Papadopoulos acabou detido pela  equipe do promotor especial Robert Mueller logo no começo do governo Trump. Concordou em colaborar, confessando um delito: mentir em depoimento sobre tentativas de contatos com representantes do governo russo.
Durante o período em que este assessor de terceira era manipulado involuntariamente, estava sendo gestado o infame dossiê que enurmera contatos de outros integrantes da campanha de Trump com os russos.
É nele que está o trecho mais conhecido, de um suposto encontro de Trump com prostitutas russas num hotel em Moscou, com o detalhe da “chuva dourada”, uma parafilia sexual.
Entre os diversos métodos de usados para plantar o dossiê na imprensa, apresentando-o como um documento legítimo incorporado a uma investigação do FBI, foi usado um ex-embaixador britânico em Moscou.
Sem nenhuma coincidência, o dossiê foi preparado por um ex-agente do MI6, a espionagem britânica, cuja empresa de “levantamento de dados” estava a serviço do comitê de campanha de Hillary Clinton.
DIRETOR CONVERTIDO
As várias conexões com o serviço secreto britânico aconteceram quando Gina Haspel era a chefe da CIA em Londres.
A ideia de que não soubesse do complô comandando por seu chefe, John Brennan, já seria absurda para uma executiva de outros ramos. Para alguém do ramo da inteligência, é simplesmente inconcebível.
Ainda como diretor da CIA, John Brennan fez declarações públicas contra Trump que seria m estarrecedoras em  quaisquer circunstâncias. Depois, aumentou ainda mais o teor dos ataques.
(Conspiracionismo rápido: os inimigos dizem que Brennan se converteu à religião muçulmana quando era o chefe da estação da CIA na Arábia Saudita e se casou com uma local. Nenhuma muçulmana pode casar com alguém de outra religião.)
Outros integrantes do alto escalão dos serviços de informações, ligados ao establishment republicano tradicional ou ao governo de Barack Obama, seguiram o mesmo tom de Brennan. Mas nenhum atingiu o nível de agressividade do ex-diretor da CIA, agora comentarista da CNN.
Com a revelação do nível de interferência – no caso do FBI, comprovada -, começaram a surgir nos últimos dias novas bateladas de informações sigilosas sobre atividades potencialmente criminosas de outras figuras ligadas a Trump.
Joel Zamel, israelense também do ramo da espionagem particular, com uma empresa chamada Psy-Group, fez uma parceria como a Cambridge Analytica, a encrencada campeã do levantamento de dados via Facebook para criar um banco de perfis costumizados de eleitores.
Elliott Brody e George Nader associaram-se para vender à Arábia Saudita e aos Emirados Árabes Unidos uma porção de contatos e produtos destinados a isolar o inimigo comum de ambos na região do Golfo Pérsico, o Catar.
Ambos têm ficha suja.
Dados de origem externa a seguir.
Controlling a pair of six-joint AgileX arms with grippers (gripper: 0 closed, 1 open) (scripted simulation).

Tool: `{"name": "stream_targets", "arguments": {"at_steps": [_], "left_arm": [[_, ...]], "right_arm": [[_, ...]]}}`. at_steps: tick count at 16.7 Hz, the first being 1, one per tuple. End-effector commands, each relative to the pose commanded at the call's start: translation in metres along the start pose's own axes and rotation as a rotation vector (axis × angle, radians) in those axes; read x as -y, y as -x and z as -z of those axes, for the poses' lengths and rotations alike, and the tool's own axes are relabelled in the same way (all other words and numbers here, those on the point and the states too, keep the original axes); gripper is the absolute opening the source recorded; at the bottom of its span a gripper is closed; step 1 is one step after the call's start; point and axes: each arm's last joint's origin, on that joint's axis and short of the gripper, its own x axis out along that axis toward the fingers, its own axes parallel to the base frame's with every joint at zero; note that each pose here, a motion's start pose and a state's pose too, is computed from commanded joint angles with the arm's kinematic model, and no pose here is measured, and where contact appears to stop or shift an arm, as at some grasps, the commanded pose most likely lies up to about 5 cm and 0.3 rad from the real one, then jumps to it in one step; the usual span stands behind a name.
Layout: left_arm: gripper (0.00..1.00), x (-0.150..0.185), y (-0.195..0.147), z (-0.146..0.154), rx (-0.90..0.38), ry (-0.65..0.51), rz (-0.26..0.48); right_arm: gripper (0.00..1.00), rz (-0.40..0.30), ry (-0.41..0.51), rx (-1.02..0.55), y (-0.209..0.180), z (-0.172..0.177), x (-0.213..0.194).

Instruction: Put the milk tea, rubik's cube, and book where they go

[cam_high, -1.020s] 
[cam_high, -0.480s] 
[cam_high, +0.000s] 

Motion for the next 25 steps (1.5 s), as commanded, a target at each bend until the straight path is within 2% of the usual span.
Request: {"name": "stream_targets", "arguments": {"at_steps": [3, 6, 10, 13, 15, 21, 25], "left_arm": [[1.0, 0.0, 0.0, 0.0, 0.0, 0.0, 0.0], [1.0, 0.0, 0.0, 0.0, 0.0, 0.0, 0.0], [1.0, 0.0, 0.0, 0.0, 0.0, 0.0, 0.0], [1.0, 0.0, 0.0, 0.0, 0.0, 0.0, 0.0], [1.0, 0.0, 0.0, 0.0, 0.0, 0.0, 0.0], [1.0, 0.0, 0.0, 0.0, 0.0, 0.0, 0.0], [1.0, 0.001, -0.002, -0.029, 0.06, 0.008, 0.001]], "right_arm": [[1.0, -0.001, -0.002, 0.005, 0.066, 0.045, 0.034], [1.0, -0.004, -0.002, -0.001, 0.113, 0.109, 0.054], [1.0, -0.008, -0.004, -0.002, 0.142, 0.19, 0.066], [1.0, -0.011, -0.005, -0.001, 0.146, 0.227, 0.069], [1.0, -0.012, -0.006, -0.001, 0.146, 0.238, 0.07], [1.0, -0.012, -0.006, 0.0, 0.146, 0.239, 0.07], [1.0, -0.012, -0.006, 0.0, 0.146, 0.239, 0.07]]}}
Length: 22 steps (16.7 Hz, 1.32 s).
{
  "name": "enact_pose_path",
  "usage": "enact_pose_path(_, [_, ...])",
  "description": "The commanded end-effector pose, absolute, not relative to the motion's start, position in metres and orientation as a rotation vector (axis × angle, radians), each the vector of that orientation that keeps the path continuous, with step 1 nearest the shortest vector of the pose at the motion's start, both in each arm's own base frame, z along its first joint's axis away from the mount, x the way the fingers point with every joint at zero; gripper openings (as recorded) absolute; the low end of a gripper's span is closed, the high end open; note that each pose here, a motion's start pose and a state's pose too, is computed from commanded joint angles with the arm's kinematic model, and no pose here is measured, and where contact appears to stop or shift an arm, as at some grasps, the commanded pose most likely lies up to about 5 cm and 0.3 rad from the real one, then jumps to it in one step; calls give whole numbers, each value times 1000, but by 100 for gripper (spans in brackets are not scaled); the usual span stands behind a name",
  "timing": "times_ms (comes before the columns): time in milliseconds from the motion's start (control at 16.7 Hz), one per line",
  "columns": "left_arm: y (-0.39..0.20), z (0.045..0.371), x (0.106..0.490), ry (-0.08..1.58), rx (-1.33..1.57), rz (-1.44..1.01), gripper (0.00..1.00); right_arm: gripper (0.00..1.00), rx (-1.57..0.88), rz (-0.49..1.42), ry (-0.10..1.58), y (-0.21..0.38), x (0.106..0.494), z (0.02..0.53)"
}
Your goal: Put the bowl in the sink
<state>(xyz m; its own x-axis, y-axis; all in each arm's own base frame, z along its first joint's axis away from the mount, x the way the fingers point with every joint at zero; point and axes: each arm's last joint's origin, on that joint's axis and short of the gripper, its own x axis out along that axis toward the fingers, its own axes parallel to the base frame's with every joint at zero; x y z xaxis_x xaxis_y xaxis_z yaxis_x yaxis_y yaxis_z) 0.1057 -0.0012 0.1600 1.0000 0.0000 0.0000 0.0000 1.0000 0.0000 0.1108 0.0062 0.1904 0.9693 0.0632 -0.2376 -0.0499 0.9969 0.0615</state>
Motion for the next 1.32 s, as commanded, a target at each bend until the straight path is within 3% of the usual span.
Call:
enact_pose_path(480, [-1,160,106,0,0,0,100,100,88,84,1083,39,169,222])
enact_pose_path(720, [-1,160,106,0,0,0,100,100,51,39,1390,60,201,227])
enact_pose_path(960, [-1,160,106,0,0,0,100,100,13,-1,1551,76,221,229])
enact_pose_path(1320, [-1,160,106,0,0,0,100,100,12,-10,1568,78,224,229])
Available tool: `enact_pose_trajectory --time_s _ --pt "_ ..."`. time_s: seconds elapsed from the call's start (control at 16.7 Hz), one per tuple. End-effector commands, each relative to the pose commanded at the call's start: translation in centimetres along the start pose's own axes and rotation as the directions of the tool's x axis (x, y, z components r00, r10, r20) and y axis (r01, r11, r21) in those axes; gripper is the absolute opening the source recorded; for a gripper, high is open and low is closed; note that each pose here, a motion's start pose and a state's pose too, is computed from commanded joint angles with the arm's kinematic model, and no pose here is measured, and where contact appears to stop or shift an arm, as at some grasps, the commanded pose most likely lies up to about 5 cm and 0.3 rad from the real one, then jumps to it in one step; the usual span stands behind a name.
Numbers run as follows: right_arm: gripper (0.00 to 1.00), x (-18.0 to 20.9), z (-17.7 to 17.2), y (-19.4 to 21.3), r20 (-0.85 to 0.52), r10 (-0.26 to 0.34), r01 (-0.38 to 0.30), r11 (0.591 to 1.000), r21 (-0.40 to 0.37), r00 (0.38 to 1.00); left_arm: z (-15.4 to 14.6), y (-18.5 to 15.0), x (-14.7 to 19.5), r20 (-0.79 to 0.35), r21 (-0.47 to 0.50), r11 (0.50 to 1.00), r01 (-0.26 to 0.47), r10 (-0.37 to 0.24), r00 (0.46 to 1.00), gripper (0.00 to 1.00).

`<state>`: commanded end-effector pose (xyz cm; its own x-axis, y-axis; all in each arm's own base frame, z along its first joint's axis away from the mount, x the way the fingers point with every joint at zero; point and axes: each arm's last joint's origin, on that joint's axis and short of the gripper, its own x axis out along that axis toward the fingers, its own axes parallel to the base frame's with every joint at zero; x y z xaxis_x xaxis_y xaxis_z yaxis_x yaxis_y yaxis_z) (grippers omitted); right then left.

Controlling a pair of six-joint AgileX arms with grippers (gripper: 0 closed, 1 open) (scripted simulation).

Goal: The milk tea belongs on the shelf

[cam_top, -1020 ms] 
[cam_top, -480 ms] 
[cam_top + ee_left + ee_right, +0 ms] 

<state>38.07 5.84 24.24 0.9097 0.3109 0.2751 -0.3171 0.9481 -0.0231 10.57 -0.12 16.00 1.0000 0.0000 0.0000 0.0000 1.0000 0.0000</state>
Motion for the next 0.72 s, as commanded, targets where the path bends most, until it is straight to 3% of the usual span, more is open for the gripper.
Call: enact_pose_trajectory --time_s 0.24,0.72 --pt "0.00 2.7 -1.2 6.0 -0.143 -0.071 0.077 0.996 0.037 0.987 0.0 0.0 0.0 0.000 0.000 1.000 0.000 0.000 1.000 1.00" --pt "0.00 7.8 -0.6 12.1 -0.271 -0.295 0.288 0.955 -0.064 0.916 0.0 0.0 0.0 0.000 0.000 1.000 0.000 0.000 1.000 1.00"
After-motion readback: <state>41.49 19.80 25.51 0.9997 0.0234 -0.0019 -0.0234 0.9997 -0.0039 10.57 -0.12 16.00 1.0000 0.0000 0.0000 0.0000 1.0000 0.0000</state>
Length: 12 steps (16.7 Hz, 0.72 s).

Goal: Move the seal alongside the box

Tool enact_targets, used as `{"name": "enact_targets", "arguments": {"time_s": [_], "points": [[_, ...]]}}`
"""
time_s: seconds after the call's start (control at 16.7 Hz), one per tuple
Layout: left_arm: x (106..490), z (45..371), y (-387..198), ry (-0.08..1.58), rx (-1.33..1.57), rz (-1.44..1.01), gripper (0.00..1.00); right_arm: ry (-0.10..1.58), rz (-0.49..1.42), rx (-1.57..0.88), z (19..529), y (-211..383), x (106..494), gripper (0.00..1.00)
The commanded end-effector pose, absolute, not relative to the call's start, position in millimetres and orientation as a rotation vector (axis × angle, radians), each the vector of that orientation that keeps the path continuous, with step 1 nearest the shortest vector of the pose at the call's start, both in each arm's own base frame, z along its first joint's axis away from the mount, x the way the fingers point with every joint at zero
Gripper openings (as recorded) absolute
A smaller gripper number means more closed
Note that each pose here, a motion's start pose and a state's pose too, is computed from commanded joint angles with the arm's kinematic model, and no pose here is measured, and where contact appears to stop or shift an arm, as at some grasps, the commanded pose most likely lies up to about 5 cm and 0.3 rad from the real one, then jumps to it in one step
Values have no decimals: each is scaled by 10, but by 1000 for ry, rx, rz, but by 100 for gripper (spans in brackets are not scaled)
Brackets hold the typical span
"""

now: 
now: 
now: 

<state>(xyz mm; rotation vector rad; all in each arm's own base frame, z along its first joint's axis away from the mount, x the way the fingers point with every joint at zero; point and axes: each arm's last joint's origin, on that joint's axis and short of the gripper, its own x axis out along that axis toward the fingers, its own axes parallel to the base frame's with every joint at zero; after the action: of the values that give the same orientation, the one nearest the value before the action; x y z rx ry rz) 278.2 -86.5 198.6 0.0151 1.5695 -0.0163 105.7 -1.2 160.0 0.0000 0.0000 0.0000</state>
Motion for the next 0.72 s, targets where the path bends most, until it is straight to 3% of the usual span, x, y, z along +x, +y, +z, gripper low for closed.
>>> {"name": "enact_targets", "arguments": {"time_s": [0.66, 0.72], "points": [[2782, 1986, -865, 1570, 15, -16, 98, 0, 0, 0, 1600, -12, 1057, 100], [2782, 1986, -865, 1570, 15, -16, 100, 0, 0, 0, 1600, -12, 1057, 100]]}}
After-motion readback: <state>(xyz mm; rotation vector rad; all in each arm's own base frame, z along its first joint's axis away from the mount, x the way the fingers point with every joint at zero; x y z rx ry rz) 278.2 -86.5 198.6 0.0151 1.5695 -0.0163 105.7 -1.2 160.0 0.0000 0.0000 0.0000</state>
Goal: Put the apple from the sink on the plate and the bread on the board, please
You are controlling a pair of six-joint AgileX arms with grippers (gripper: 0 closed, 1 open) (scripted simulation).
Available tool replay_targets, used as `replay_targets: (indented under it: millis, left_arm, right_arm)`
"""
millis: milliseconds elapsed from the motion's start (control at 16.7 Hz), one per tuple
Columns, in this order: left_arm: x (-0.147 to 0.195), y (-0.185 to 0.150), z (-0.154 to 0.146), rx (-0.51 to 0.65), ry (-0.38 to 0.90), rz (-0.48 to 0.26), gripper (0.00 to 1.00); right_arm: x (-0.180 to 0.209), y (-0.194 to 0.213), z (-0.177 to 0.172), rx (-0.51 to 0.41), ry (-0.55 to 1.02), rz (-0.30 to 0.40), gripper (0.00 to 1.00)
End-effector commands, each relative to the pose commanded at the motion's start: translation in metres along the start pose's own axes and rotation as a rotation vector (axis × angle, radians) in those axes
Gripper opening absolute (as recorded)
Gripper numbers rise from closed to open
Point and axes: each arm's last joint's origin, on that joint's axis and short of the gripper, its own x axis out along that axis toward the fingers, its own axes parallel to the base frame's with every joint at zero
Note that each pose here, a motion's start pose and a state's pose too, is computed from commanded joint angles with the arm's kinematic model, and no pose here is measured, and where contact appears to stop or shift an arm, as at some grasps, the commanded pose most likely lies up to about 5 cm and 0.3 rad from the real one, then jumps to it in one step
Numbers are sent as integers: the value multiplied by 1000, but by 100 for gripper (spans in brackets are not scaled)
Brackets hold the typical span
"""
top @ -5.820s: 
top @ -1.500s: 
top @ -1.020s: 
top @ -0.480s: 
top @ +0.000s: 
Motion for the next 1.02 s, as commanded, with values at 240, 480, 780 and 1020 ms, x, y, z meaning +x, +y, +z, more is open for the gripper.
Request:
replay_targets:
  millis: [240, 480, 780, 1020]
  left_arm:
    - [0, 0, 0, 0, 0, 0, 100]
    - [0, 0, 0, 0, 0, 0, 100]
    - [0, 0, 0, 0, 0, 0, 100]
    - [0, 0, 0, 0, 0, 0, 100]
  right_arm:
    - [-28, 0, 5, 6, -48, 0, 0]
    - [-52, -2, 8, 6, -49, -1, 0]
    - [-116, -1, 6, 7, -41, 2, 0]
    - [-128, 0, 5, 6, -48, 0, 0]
Brody pagou mais de um milhão de dólares, através do mesmo Michael Cohen, enrolado no cala-boca à atriz pornô Stormy Daniels, a uma ex-modelo da Playboy que fez um aborto durante um caso com ele. Teve que sair do comitê republicano de verbas de campanha.
George Nader, americano nascido no Líbano, tem uma condenação por pedofilia. cumpriu pena na República Checa por oferecer dinheiro e “presentes” a garotos  menores de idade em troca de sexo.
Nader, que já era conhecido como operador de monarquias árabes, inclusive em contatos com Israel,  participou de um encontro de alta volatilidade nas Ilhas Seychelles, depois da eleição de Trump.
Estavam presentes o príncipe regente de Abu Dhabi, nos Emirados Árabes Unidos, Mohammed bin Zayed, o banqueiro russo Kyrill Dmitriev e Eric Prince, o mitológico criador da Blackwater, a empresa de segurança depois desfeita que virou um potentado no Iraque.
GATAS NO ARMÁRIO
Alguns dos planos podem ser deduzidos dos e-mails vazados de Nader e Brody. O mais delirante: criar um exército particular a serviço da Arábia Saudita e dos Emirados. Exércitos particulares, claro, são a especialidade de Eric Prince.
E o banqueiro russo, uma categoria que não existe sem as mais orgânicas ligações com Vladimir Putin? Ainda a ser revelado.
Vender serviços especializados para países estrangeiros aproveitando-se da proximidade com o presidente e seu círculo próximo é a segunda profissão mais antiga do mundo em Washington.
Chama-se lobby. O único problema é que seus praticantes precisam se registrar como agentes estrangeiros, especificando o tipo de serviço prestado. Brody e Nader não atentaram para o detalhe.
Outra fonte de encrenca para Trump é o sócio do advogado Michael Cohen, o homem dos acordos de confidencialidade com as gatas no armário do presidente.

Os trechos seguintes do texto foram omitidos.